When dealing with presence-only species distribution data, two main approaches are commonly used to handle the absence of true absence points. The first approach is to model the presence points directly as a point process, which treats presences as an observed spatial pattern. This approach doesn’t require absence data and instead estimates the intensity of occurrences across the study area. The second approach is to generate pseudo-absence points, creating false absences across the study region, allowing the model to learn from contrasting presence and absence locations.

In GLOSSA, we take the second approach as we fit a Bayesian Additive Regression Trees (BART) model using a binary response variable (presence = 1, absence = 0) with a probit link function. Generating pseudo-absences allows the model to estimate the probability of species presence by learning from both the observed presences and the generated pseudo-absences.

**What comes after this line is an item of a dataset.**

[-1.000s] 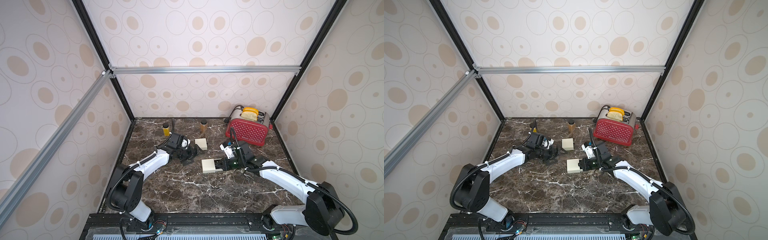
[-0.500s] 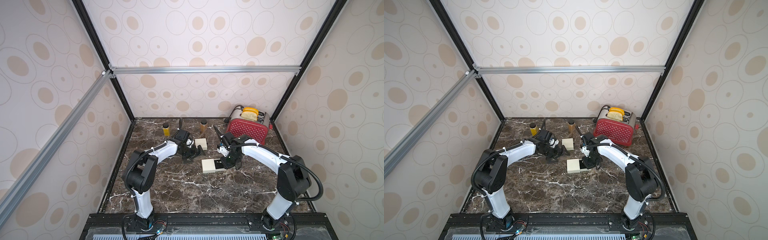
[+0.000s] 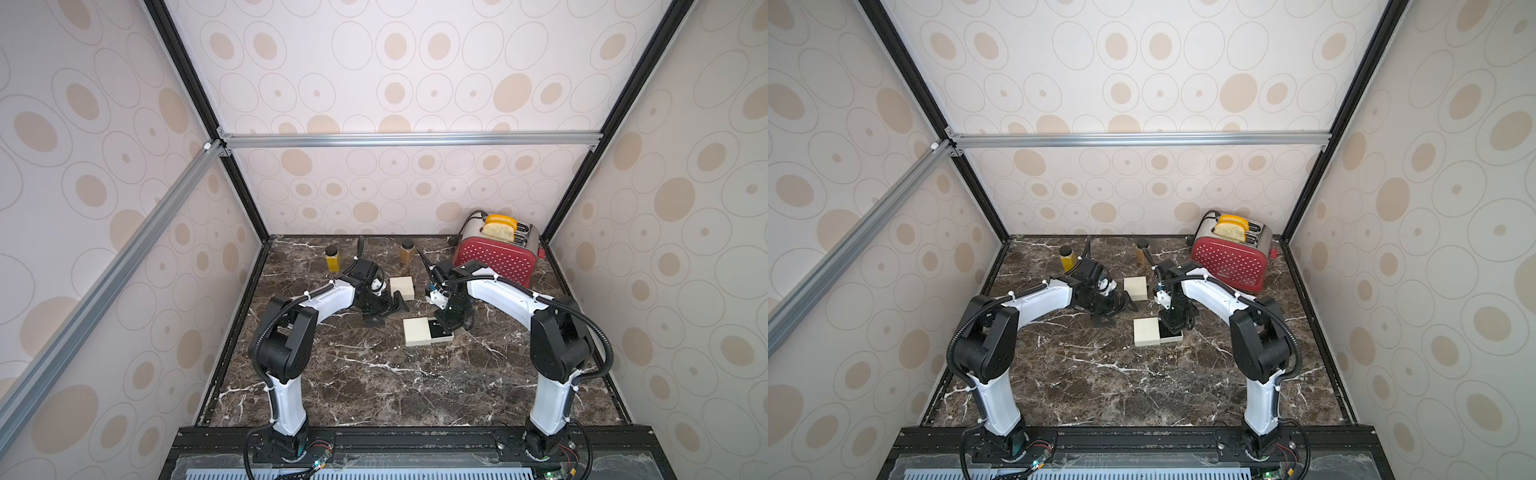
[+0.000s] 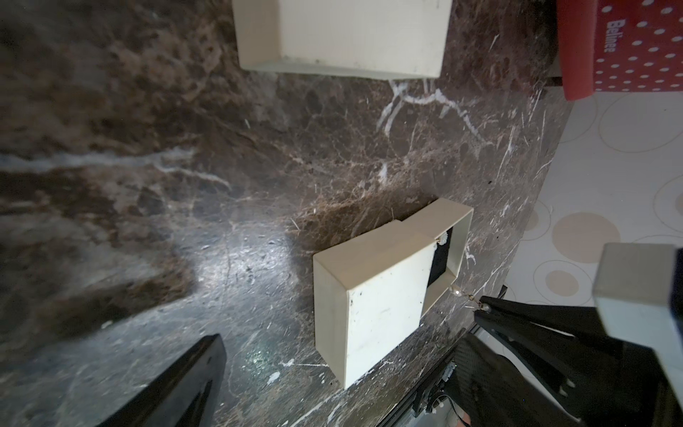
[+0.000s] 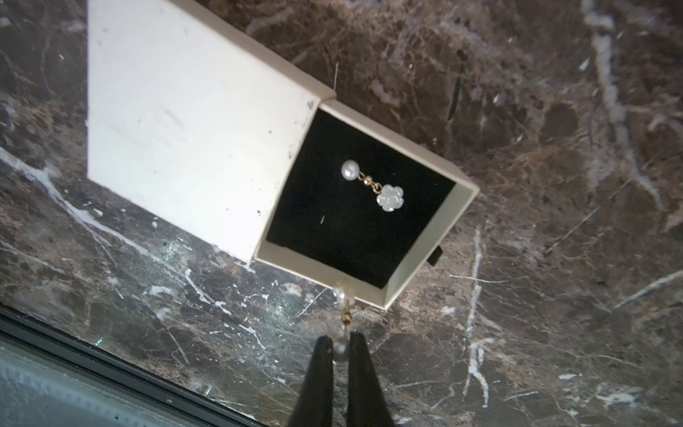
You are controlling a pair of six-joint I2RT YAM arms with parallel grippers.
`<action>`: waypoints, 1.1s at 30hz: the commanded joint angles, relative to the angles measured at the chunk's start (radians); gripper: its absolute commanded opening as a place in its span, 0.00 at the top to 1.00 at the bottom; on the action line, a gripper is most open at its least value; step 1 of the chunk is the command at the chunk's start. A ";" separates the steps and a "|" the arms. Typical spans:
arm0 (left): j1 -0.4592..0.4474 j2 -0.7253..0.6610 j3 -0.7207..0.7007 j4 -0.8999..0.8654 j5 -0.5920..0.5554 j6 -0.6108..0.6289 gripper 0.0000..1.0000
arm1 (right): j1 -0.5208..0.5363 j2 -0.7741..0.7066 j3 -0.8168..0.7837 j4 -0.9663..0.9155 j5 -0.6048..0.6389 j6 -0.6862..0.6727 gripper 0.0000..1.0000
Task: Place the earrings into the drawer-style jewelry box
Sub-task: Insert the earring into the inner lining.
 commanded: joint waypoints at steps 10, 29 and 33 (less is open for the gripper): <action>0.009 0.003 -0.002 -0.016 0.007 0.027 0.01 | 0.024 0.124 0.121 -0.089 0.019 -0.068 1.00; 0.013 0.023 -0.003 -0.016 0.017 0.033 0.01 | 0.029 0.199 0.188 -0.104 0.007 -0.077 1.00; 0.015 0.019 -0.006 -0.016 0.019 0.035 0.01 | 0.034 0.213 0.204 -0.110 0.010 -0.076 1.00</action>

The challenge of generating pseudo-absences

Generating pseudo-absences for presence-only data is a critical decision in species distribution modeling. There exist multiple methods for generating pseudo-absences, each with its own strengths and limitations, and there is currently no consensus on a standard approach. Some common methods include random sampling, geographic exclusion (e.g., excluding areas close to presence points), and environmental filtering (e.g., selecting pseudo-absences in contrasting environmental conditions).

Each method can influence model outcomes differently, depending on the study area, species, and modeling objectives. Given the absence of a definitive standard, GLOSSA uses a balanced random sampling approach that provides broad applicability and ease of use across diverse datasets.

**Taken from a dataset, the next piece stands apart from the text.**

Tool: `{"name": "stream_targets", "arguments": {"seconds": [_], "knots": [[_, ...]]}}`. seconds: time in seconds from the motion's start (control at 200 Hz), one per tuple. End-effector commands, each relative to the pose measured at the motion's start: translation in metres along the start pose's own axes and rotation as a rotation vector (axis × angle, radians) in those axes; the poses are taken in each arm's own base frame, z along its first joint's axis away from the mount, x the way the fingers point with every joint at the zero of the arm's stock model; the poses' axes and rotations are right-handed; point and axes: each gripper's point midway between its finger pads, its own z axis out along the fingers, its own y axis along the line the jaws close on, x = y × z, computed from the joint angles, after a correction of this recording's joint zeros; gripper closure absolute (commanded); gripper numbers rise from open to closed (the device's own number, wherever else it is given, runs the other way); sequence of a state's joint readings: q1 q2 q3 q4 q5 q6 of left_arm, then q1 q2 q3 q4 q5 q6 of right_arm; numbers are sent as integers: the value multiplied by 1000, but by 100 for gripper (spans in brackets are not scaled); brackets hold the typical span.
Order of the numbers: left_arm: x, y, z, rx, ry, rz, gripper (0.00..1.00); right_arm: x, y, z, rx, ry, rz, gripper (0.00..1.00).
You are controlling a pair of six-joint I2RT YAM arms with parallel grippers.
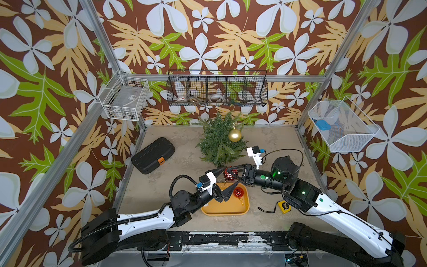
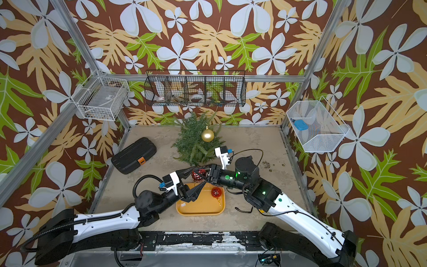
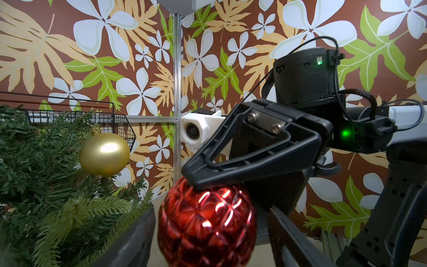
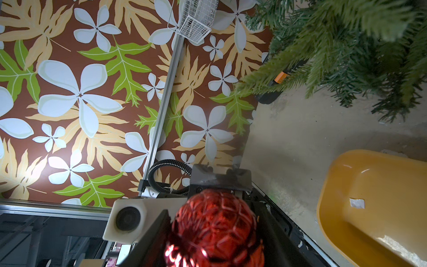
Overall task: Decorate the small christmas tree with ornaments
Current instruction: Pick up an ornament from the container.
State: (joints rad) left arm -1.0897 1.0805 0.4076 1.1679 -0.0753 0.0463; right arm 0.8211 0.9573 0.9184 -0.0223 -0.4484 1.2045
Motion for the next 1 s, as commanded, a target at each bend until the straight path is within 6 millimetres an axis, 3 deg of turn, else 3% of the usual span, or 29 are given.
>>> {"name": "stream_targets", "arguments": {"seconds": [0.0,0.43,0.611,0.856,0.996], "knots": [[-16,-3,2,15,-62,-10,23,-2,11,-1,-38,-2,-10,43],[-17,-3,1,16,-69,-7,42,-2,9,-1,-34,-4,-8,43],[-17,-3,0,19,-69,-7,44,-2,9,-2,-31,-10,-11,43],[-15,-3,-6,17,-61,8,44,-6,2,-7,47,-26,-62,23],[-12,-8,-16,52,-39,53,45,-5,8,-14,92,7,-151,21]]}}
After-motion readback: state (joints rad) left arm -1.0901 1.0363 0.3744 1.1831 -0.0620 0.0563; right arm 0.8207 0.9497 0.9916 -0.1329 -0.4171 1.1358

Pseudo-absence generation with GLOSSA

When you upload an occurrence file with presence-only data (the pa column just includes ones or is missing), GLOSSA uses a balanced random sampling approach for generating pseudo-absences, that is, GLOSSA generates pseudo-absence points randomly across the defined study area, ensuring that the number of pseudo-absence points matches the number of presence points.

Note

The spatial extent within which pseudo-absences are generated is an essential factor.

When the presence data includes several timestamps, GLOSSA generates the same number of pseudo-absences as presences for each time period. This approach ensures that the model captures temporal variation in species occurrence, which can be important for species with temporal patterns.

Note

If you prefer an alternative method for generating pseudo-absences, you can create them outside of GLOSSA using your preferred method and include them in your occurrence putting a 0 in the pa column of these records.